We started this newspaper with plans focused on the future — one where small-town newspapers thrived again. But some of the things we hoped for were old-fashioned. We wanted people to write letters to the editor. The kind that take up an argument left unfinished in a story, an idea sparked by another reader, or an odd quirk of community life. I’ll never forget R.S. Steinberg’s letter in verse about following the trail of dog poop bags on Whistle Path.
We don’t get a lot of letters. Maybe readers are just too busy. Letters are a slow way of communicating. For some people the issue may be lack of faith in the editor’s openness to contrary opinions. We invite letters from readers “on all subjects.” Maybe we should add that we entertain letters with a wide range of points of view.
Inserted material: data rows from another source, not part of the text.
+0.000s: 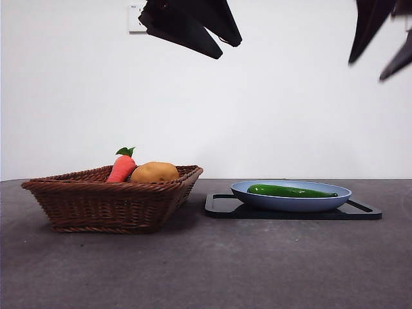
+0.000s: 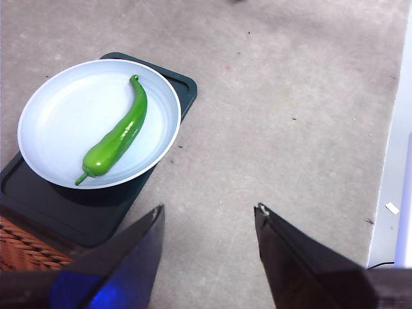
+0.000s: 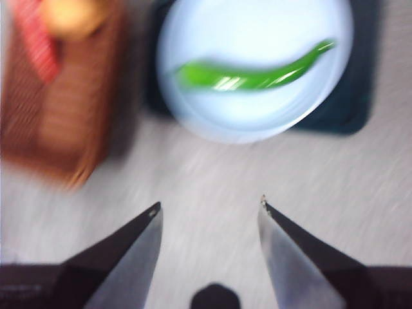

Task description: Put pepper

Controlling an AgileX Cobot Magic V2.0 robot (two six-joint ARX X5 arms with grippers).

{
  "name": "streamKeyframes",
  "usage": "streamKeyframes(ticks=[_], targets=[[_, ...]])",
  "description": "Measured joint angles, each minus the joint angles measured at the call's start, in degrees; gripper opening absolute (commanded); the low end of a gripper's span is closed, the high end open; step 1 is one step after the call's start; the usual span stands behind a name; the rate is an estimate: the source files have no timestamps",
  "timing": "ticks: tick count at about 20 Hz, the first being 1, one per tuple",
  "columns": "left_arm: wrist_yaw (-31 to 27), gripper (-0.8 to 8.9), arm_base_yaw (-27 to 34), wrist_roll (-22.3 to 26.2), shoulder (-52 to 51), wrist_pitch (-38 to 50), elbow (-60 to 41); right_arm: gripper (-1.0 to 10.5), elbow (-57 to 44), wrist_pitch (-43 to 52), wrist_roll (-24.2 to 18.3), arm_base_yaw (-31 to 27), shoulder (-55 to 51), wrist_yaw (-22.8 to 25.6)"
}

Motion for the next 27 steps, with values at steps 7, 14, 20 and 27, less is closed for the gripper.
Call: streamKeyframes(ticks=[7,14,20,27], targets=[[0.02,0.08,0.00,-1.31,0.00,-0.39,0.00,0.1,0.00,-8.66,-6.78,5.64,-5.95,0.02],[0.00,0.08,0.00,-1.49,0.00,-0.39,0.00,0.1,0.00,-6.71,-3.93,4.17,-5.92,0.04],[0.02,0.08,0.00,-1.49,0.00,2.14,0.00,0.1,0.00,-6.62,-3.65,0.50,-5.92,0.13],[-6.12,0.08,1.95,-1.60,0.00,9.35,0.00,0.1,0.00,-6.60,-3.65,-2.86,-5.92,0.13]])
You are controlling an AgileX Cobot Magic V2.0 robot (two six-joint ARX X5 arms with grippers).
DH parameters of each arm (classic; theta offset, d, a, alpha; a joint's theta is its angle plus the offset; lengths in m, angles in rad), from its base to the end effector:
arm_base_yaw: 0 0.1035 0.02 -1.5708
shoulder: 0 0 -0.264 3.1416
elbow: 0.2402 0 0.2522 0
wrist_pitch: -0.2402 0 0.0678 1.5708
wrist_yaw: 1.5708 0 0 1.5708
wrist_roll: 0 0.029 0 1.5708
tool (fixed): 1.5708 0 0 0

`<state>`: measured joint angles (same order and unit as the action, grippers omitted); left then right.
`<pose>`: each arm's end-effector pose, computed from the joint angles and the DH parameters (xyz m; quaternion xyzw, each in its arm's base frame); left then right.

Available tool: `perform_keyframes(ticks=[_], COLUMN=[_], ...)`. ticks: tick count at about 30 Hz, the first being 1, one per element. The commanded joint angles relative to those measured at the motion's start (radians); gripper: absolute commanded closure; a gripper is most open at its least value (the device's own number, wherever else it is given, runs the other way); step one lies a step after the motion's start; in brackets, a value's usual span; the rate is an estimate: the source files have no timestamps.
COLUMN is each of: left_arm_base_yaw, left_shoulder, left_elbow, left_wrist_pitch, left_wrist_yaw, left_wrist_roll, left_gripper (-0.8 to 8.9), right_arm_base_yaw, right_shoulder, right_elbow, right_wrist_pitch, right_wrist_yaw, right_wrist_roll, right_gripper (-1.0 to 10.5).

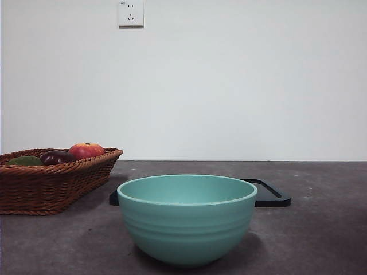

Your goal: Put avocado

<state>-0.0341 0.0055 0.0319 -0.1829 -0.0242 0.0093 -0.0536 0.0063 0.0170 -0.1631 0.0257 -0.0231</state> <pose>0.0949 -0.0025 0.1563 0.0069 0.0781 -0.0053 0.9969 0.0958 -0.0059 0.1531 -0.0104 0.0766 -0.0386 0.9963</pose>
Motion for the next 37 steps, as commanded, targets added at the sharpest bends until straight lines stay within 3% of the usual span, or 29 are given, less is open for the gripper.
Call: perform_keyframes(ticks=[1,12,23,26,37], left_arm_base_yaw=[-0.001,-0.001,-0.001,-0.003,-0.013], left_shoulder=[-0.001,-0.001,0.019,0.071,0.381], left_elbow=[-0.021,-0.018,0.13,0.202,0.571], left_wrist_pitch=[-0.003,-0.004,-0.013,-0.035,-0.21], left_wrist_yaw=[-0.002,-0.003,-0.006,0.014,0.16], left_wrist_roll=[-0.006,-0.006,-0.161,-0.219,-0.227], left_gripper=[7.95,7.97,7.97,7.97,7.96], right_arm_base_yaw=[-0.001,-0.001,0.001,0.015,0.092], right_shoulder=[-0.003,-0.003,0.012,0.053,0.328], right_elbow=[-0.006,-0.005,0.151,0.243,0.551], right_wrist_pitch=[0.014,0.028,-0.038,-0.111,-0.301], right_wrist_yaw=[0.0,-0.031,-0.055,-0.06,-0.206], right_wrist_roll=[-0.007,0.128,0.338,0.351,0.349], right_gripper=[9.3,9.3,9.3,9.3,9.3])
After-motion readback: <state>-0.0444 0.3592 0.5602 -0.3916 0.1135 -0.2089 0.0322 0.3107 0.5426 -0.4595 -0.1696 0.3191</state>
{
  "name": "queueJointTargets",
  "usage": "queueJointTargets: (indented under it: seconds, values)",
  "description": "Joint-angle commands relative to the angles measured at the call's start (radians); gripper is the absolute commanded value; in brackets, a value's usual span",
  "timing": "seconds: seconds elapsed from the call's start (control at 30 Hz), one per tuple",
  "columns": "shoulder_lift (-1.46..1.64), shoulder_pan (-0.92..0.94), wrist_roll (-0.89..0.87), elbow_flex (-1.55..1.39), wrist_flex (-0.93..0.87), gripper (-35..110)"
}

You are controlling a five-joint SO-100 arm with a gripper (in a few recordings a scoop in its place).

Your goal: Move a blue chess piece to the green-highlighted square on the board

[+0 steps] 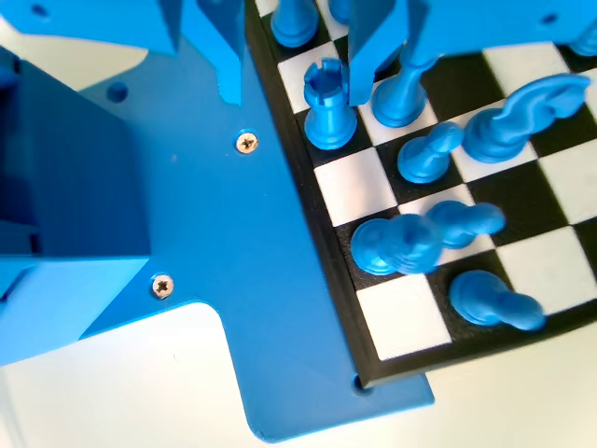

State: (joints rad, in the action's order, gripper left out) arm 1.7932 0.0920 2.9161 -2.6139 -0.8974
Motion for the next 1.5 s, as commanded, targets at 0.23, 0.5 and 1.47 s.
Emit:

We do edit people’s letters. Let’s go over the rules for that. The editing is not about whether we like or don’t like the opinions being expressed. It’s mostly about cutting out unnecessary words, fixing sentences that are unclear, and sometimes adding facts that provide important background and context for the writer’s viewpoint. We don’t let writers make assertions of fact that aren’t true. If I’m not sure whether a statement is true or not, I’ll ask the writer to provide supporting evidence.
Another important rule: no change in a correspondent’s letter makes it into the paper without the writer’s agreement.
I know people have strong opinions about what appears in the Independent. I hear some of them in long phone messages or read them typed on a lawyer’s letterhead. Or in text messages directed at reporters. I would like to have the chance to query and whittle these salvos, then offer them up for debate.
We received three good letters this week — about harbor dredging, an unusual headline, and ice cream. There was another letter as well, from a subscriber who finds our coverage of local politics biased and our reporting on wind energy one-sided. “I’m pretty disgusted by this,” she wrote. She didn’t like that we reported that a candidate in Truro had run for office in another state as a Republican. “Be a better human and a more fair citizen. Make news more honest and transparent. None of us are stupid and it’s been looking like you think we are for a while.”
I contacted her, saying that we would publish her letter, including her somewhat severe assessment of our ethics and humanity, and suggested a few edits to make the letter clearer. At first, she said she was pleased. Then she changed her mind about appearing in print.
The messages that get us in trouble are usually written in haste — another reason why the slowness of writing a good letter is helpful.
It does take courage to state your opinion openly. But what’s not old-fashioned about letters in a newspaper is that we need that courage right now from everyone.